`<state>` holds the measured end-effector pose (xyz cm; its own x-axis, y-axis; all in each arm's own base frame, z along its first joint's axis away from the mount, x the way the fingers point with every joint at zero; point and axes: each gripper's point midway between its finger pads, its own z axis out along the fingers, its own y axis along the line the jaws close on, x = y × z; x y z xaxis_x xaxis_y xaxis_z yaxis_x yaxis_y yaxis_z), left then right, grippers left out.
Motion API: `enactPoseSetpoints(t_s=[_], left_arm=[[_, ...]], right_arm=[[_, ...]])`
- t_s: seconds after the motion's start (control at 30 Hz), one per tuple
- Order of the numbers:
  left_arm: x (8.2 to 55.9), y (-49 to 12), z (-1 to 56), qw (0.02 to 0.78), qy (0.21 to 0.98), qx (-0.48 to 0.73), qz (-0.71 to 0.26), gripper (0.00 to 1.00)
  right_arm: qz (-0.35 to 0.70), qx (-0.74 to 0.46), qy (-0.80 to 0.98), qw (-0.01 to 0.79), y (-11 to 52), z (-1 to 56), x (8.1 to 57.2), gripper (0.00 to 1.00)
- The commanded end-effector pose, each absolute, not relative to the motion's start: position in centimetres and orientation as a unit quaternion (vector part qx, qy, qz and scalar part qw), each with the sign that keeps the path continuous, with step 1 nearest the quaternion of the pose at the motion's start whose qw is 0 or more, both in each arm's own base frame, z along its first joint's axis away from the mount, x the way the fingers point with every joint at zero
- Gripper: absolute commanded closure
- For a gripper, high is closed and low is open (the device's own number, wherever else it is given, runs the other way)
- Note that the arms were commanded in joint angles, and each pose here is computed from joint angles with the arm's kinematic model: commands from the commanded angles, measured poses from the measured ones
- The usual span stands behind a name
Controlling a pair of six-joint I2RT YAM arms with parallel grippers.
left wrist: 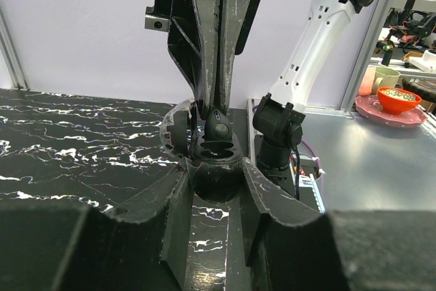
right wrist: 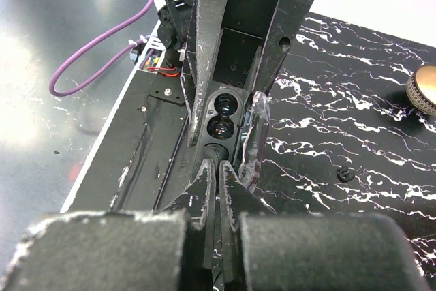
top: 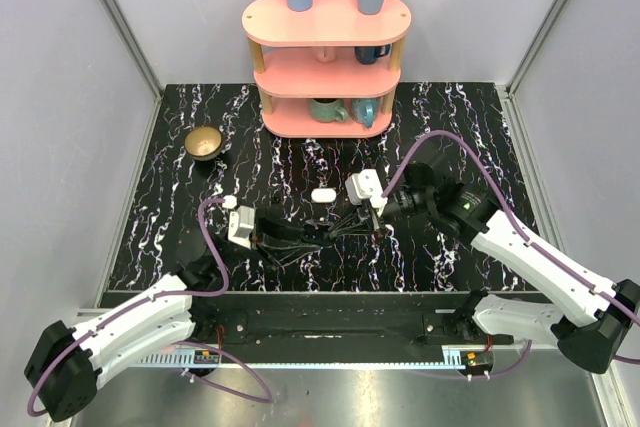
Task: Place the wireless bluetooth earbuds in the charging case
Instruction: Insert the right earbud into the right side groove of the charging case.
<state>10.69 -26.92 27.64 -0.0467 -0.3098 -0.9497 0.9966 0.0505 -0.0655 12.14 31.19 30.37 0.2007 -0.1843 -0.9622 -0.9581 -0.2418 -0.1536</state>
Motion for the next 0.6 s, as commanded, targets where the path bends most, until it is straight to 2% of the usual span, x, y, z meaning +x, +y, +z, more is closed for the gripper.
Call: enactPoseSetpoints(t_s=[0.0,0.43,0.47,0.5,0.57], left_arm=[[10.1,-26.5,31.0,0.606,0.393,0.39,-0.571,1.0],[11.1,-26.2,31.2,0.626,0.403,0.367,-0.558,1.0],[11.2,-26.1,31.3,0.628,0.403,0.365,-0.557,1.0],[11.2,-26.1,31.2,0.628,0.405,0.365,-0.555,1.0],[11.4,-26.0,31.2,0.632,0.408,0.358,-0.553,1.0]], right_arm=[[0.434,-0.653,0.44,0.437,31.5,31.1,12.4,1.0],[0.419,-0.654,0.458,0.432,31.4,30.3,12.4,1.0],[0.419,-0.654,0.46,0.431,31.4,30.2,12.4,0.96],[0.417,-0.653,0.461,0.432,31.5,30.2,12.5,0.88],[0.416,-0.652,0.461,0.435,31.5,30.3,12.5,0.85]])
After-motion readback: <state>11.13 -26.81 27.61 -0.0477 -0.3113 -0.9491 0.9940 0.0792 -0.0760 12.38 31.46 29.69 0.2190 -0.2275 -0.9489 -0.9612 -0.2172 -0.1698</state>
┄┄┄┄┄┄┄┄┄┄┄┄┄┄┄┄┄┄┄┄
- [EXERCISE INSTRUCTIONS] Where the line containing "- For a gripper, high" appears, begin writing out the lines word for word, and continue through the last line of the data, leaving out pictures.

- [RESPONSE TO THE TASK]
- For a gripper, high is closed and low is open (the device's own number, wherever else it is given, runs the other way)
- Note that the arms were commanded in joint angles, and each pose here is computed from joint angles with the arm's kinematic model: commands from the commanded angles, measured poses from the measured ones
- The usual span stands behind a name
Controlling a pair of six-joint I2RT YAM arms with parallel grippers.
left wrist: 
right wrist: 
top: 
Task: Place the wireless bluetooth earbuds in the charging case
Instruction: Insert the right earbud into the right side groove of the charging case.
<state>10.69 -26.92 27.64 -0.0467 -0.3098 -0.9497 0.9966 0.0505 -0.0655 12.14 31.19 30.37 0.2007 -0.1843 -0.9622 -0.9581 -0.2418 -0.1536</state>
Motion for the next 0.6 s, as commanded, targets where the path bends most, until it is straight to 2% of the usual span, x, y, z meaning +x, +y, +z, more is closed for the gripper.
Call: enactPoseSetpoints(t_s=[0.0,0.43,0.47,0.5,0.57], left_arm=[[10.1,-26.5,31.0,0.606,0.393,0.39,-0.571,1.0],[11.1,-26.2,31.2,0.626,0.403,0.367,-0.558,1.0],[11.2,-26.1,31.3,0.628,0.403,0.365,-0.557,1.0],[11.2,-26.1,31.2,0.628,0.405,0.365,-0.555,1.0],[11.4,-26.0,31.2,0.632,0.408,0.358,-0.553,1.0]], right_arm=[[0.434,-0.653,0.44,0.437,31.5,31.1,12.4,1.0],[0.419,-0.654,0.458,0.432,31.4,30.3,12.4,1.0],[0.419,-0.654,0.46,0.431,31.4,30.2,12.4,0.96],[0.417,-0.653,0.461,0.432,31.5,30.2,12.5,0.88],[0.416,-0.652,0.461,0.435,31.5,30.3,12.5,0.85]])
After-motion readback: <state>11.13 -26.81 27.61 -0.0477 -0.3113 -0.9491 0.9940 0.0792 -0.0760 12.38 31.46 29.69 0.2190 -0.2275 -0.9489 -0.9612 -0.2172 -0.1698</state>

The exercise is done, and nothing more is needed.